1. Have a good track record to begin with: It goes without saying that if your track record is good, you will have a better time advocating for yourself. Make sure you have reasons to feel confident about what you have to say.

2. Know your audience: Before you think about negotiating a pay raise or any type of transaction, think about your audience. What is this person’s background? What kind of mindset does this person have? And most tellingly, how has this person behaved in a similar situation before? For instance, if you’re trying to talk to your boss about a promotion, it might help you to know that s/he promoted two of his previous associates–or that s/he doesn’t have a track record of pulling people up. Most importantly, think really hard about what this person wants or needs, so you can match your offerings to this person’s needs.

3. Number your points: This one, I learned from someone who is in sales. (And when you’re self-advocating, you’re selling yourself, so there). I tend to resist this because of my natural tendency to write beautiful long emails with lengthy paragraphs, 🙂 but I completely see the value in this specifically when self-advocating. Why? Numbering makes your arguments look sharp, to the point, numerous, and most importantly, *you can’t apologize between 1. and 2.* (Bet you didn’t think of that!!) Without all those extra, “I’m sure you’re very busy but…” and “I just want to say that this has been…”, you have the appearance of confidence built in. (Don’t you wish you could try this like, now?!) Bonus tip: Even if your meeting is in person, have your arguments prepared in numbered points just the same. It’ll sharpen you up.

4. Know what you have to offer down to a T: Focus on your strengths and truly internalize them until you can rattle them off without batting an eye. This sounds like a no-brainer, until you realize that at the last performance review, the boss asked you how you feel like you’ve been doing and you gazed softly away and said, “well…” instead of launching straight into the last project you nailed perfectly.

5. Offer one other option: It’s easy to want something so bad (oh that promotion! that business credit card!) that you insist on only those things. However, you’ll come across as much more reasonable if you have an alternative, a middle ground that you can also accept with gladness. But remember not to give too many options, because then it makes you look weak! And that’s the last thing you want.

6. Always be impeccable: This should be a rule for any interaction, but especially when you’re self-advocating. Be firm and confident of course, but be courteous. Show that you’re not just acting on your own self-interest, but trying to reach a point of mutual interest.

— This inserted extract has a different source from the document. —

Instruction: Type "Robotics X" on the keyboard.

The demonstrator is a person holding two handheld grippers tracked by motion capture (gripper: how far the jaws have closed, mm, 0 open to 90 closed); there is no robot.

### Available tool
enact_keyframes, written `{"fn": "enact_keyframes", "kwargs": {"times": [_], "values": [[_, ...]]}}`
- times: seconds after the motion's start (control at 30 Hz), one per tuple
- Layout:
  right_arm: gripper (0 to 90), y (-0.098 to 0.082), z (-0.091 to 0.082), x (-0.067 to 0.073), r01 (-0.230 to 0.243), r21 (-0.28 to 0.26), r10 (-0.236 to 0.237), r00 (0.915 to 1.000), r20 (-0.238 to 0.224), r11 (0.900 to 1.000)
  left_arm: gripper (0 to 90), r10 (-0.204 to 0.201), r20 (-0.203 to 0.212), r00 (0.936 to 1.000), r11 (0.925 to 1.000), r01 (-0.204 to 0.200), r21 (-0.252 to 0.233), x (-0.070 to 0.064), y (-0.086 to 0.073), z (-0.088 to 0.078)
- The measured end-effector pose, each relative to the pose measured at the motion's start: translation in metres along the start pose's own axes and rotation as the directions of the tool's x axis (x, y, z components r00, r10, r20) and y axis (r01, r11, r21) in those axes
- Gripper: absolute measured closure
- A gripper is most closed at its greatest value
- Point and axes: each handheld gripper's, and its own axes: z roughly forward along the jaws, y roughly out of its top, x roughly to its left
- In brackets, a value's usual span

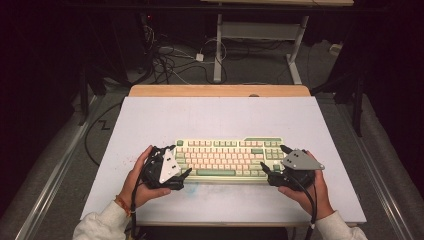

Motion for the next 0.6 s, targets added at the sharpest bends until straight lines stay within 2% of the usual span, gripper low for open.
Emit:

I would even go so far as to say this: maybe it’s because I’m from publishing, but I feel most favorably disposed when a business contact reaches out to me with “Dear …” and signs off with “All best wishes,” “All best,” or “My best.” I tend to avoid “Sincerely” because I didn’t see that at all in usage in my field. But go with what’s normal in your industry and make sure it’s on the formal side of that normal, rather than casual.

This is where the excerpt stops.